>>>>>

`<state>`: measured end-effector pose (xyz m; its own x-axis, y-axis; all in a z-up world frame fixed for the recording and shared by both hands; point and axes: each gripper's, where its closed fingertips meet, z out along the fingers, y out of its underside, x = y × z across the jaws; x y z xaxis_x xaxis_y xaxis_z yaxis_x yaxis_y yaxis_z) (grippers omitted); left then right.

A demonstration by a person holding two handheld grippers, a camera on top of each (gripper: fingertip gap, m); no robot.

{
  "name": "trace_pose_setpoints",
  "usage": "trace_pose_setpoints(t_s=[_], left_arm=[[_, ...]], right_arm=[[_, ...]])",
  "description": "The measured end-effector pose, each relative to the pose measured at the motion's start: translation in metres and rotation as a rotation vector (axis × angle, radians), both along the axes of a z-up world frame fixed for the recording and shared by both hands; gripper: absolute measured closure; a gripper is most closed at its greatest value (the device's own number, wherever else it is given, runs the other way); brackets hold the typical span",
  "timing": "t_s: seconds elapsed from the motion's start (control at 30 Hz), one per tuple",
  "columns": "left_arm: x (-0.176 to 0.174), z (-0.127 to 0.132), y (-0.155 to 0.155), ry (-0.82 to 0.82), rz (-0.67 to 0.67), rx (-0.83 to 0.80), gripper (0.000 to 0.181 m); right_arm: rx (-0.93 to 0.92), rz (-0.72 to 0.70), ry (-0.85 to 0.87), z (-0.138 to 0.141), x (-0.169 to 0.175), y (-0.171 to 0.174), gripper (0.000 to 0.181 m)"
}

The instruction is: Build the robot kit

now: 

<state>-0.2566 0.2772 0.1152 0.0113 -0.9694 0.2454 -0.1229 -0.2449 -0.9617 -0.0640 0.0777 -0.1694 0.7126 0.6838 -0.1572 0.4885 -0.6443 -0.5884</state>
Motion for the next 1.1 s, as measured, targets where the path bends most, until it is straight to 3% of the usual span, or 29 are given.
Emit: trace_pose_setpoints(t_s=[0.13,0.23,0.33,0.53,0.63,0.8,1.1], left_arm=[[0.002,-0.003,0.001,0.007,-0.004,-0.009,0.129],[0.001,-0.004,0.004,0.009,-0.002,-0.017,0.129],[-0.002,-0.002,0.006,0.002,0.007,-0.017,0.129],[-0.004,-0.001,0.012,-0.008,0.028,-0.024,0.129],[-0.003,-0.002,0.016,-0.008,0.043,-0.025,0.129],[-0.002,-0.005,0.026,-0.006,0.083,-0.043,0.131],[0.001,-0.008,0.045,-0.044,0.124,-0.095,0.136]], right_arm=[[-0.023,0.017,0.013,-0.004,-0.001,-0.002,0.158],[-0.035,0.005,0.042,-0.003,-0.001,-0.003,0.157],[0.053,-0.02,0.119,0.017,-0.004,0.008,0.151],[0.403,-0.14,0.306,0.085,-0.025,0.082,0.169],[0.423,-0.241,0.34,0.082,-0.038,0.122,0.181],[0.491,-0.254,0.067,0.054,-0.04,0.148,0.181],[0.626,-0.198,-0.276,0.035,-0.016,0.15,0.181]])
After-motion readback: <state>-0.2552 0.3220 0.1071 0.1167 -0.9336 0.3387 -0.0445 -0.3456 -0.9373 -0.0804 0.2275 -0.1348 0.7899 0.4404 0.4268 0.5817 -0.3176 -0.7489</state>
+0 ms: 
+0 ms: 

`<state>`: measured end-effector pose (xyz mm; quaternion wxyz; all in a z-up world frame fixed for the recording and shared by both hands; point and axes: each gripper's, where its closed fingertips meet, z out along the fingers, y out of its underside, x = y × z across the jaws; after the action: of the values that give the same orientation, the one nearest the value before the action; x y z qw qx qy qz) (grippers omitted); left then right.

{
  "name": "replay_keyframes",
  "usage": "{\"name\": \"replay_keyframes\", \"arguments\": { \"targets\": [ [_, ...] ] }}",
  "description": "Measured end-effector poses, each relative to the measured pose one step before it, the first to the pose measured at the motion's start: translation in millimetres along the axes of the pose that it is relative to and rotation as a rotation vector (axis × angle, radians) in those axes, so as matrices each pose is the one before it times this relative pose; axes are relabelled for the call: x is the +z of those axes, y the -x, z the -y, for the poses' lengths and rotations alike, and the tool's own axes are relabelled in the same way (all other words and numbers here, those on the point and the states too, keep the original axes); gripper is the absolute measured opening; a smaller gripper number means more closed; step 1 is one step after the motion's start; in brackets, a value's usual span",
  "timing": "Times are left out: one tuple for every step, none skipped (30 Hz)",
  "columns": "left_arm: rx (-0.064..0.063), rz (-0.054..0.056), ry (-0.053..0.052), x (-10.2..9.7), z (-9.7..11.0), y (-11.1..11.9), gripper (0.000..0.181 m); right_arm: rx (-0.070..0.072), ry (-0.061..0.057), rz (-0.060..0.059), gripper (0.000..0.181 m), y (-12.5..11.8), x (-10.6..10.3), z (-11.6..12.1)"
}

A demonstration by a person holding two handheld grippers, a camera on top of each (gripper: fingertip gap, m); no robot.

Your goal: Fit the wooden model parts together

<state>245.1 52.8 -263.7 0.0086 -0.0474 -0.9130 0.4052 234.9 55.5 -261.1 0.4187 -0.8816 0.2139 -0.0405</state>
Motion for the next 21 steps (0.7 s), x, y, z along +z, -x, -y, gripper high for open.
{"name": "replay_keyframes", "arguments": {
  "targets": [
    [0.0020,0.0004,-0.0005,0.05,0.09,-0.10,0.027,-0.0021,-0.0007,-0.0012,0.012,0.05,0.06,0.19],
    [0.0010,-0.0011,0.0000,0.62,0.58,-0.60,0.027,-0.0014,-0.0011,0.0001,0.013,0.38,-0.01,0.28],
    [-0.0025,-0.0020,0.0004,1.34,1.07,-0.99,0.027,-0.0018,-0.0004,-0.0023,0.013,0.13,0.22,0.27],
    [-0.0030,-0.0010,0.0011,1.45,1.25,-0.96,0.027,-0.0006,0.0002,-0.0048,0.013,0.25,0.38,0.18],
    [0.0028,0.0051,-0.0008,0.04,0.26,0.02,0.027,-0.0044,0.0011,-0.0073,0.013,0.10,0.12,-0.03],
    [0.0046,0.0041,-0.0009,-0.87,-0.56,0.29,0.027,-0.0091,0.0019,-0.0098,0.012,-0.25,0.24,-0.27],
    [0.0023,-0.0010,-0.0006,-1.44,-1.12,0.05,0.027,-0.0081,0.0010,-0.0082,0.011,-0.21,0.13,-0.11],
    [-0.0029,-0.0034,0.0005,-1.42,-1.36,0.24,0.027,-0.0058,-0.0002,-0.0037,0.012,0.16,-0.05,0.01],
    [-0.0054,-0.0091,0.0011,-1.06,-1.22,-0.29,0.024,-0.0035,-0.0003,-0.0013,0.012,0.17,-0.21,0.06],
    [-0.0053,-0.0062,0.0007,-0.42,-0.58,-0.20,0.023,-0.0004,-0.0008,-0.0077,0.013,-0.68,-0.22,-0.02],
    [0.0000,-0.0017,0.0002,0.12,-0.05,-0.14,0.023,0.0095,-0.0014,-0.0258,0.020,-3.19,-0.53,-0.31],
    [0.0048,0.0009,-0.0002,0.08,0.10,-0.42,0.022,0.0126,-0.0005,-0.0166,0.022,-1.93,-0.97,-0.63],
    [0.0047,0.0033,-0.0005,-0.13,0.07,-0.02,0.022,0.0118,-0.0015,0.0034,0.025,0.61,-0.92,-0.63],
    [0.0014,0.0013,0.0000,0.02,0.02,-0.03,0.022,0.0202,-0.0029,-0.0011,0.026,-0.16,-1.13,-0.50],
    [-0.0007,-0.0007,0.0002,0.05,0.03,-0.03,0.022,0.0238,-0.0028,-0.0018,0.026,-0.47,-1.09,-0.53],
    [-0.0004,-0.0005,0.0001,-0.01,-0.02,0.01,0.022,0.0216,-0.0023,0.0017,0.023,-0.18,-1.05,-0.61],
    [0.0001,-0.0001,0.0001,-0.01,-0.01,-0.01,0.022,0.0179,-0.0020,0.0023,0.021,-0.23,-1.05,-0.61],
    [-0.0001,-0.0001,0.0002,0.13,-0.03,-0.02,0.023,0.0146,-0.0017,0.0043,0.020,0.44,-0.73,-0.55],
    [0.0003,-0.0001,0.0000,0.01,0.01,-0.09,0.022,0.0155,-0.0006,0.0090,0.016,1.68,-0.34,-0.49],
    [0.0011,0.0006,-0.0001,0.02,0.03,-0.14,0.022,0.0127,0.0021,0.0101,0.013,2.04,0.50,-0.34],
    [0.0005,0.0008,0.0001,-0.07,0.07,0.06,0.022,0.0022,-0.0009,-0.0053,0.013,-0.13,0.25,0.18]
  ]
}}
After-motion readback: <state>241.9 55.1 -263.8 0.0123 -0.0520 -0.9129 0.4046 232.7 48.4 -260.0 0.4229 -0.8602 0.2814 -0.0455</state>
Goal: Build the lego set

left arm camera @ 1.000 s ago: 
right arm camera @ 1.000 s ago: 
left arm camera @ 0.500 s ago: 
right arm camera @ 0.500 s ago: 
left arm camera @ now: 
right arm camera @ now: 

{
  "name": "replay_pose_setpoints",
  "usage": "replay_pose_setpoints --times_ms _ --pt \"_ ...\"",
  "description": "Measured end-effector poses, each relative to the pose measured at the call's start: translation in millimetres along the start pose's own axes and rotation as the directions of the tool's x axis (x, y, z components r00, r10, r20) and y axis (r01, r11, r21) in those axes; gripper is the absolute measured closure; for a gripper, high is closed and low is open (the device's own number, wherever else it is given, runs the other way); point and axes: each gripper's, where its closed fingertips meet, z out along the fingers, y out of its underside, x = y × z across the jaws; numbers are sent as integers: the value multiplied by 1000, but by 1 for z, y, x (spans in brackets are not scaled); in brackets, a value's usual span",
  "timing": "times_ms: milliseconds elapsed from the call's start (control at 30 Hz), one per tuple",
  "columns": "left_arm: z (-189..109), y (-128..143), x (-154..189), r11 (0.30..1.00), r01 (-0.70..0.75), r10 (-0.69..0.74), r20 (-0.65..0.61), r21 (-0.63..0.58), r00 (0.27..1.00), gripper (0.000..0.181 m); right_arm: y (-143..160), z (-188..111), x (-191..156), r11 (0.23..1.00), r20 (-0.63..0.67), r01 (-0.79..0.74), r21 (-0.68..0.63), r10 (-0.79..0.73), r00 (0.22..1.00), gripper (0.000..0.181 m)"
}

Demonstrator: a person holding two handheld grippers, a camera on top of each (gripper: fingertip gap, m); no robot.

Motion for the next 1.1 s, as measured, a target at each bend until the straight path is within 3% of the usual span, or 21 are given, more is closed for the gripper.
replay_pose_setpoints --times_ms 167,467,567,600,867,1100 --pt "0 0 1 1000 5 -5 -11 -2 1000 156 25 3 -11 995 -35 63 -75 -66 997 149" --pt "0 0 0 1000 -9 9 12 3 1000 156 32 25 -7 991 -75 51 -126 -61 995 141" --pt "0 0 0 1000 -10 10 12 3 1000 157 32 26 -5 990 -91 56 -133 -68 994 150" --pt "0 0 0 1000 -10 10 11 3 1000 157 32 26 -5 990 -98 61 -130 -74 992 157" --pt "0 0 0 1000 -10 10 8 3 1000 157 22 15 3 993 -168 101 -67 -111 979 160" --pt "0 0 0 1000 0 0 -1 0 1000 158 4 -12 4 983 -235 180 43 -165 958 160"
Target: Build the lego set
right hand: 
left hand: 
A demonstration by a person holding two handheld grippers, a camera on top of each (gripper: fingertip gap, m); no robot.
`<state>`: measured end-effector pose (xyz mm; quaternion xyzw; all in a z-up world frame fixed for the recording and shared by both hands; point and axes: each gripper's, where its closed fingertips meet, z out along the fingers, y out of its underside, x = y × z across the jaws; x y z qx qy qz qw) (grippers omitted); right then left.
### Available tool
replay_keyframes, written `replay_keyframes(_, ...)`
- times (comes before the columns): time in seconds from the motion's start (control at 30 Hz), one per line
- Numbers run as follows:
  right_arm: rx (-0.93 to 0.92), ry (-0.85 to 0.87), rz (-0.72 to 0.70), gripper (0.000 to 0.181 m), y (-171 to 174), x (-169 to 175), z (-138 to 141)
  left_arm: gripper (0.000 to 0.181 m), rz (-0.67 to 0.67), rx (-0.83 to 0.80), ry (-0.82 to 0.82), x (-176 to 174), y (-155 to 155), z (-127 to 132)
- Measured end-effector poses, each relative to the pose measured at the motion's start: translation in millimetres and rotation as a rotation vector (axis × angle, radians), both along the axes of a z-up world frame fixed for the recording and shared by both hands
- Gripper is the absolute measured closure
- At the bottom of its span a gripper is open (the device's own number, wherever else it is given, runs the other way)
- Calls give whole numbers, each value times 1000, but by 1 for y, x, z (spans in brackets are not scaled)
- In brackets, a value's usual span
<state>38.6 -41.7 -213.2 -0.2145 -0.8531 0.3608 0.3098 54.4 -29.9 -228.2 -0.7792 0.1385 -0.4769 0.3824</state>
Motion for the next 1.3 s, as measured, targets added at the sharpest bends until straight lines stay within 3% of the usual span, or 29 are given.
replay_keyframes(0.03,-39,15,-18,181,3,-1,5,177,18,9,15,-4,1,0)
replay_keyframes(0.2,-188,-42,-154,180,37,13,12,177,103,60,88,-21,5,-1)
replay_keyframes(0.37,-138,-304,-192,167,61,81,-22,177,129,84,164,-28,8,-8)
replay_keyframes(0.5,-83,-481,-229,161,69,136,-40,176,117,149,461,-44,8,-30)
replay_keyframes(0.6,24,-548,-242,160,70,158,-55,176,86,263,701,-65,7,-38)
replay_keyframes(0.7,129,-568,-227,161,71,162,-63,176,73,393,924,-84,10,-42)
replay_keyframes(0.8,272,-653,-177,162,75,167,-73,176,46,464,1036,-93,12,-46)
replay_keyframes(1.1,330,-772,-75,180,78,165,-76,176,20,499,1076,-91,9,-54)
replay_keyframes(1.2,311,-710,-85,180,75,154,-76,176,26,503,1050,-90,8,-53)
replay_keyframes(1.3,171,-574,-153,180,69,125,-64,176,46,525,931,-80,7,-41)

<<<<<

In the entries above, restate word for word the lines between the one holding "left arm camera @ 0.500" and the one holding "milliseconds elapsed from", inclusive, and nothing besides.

▶ [ANSWER FOR THIS EXERCISE]:
left arm camera @ 0.500 s ago: 
right arm camera @ 0.500 s ago: 
left arm camera @ now: 
right arm camera @ now: 

{
  "name": "replay_pose_setpoints",
  "usage": "replay_pose_setpoints --times_ms _ --pt \"_ ...\"",
  "description": "Measured end-effector poses, each relative to the pose measured at the call's start: translation in millimetres along the start pose's own axes and rotation as the directions of the tool's x axis (x, y, z components r00, r10, r20) and y axis (r01, r11, r21) in those axes; gripper is the absolute measured closure; for a gripper, high is closed and low is open (the device's own number, wherever else it is given, runs the other way); point and axes: each gripper's, where its closed fingertips meet, z out along the fingers, y out of its underside, x = y × z across the jaws; numbers are sent as integers: the value multiplied by 1000, but by 1 for z, y, x (spans in brackets are not scaled); in brackets, a value's usual span",
  "timing": "times_ms: milliseconds elapsed from the call's start (control at 30 Hz), one per tuple",

The response to this exercise is now finished.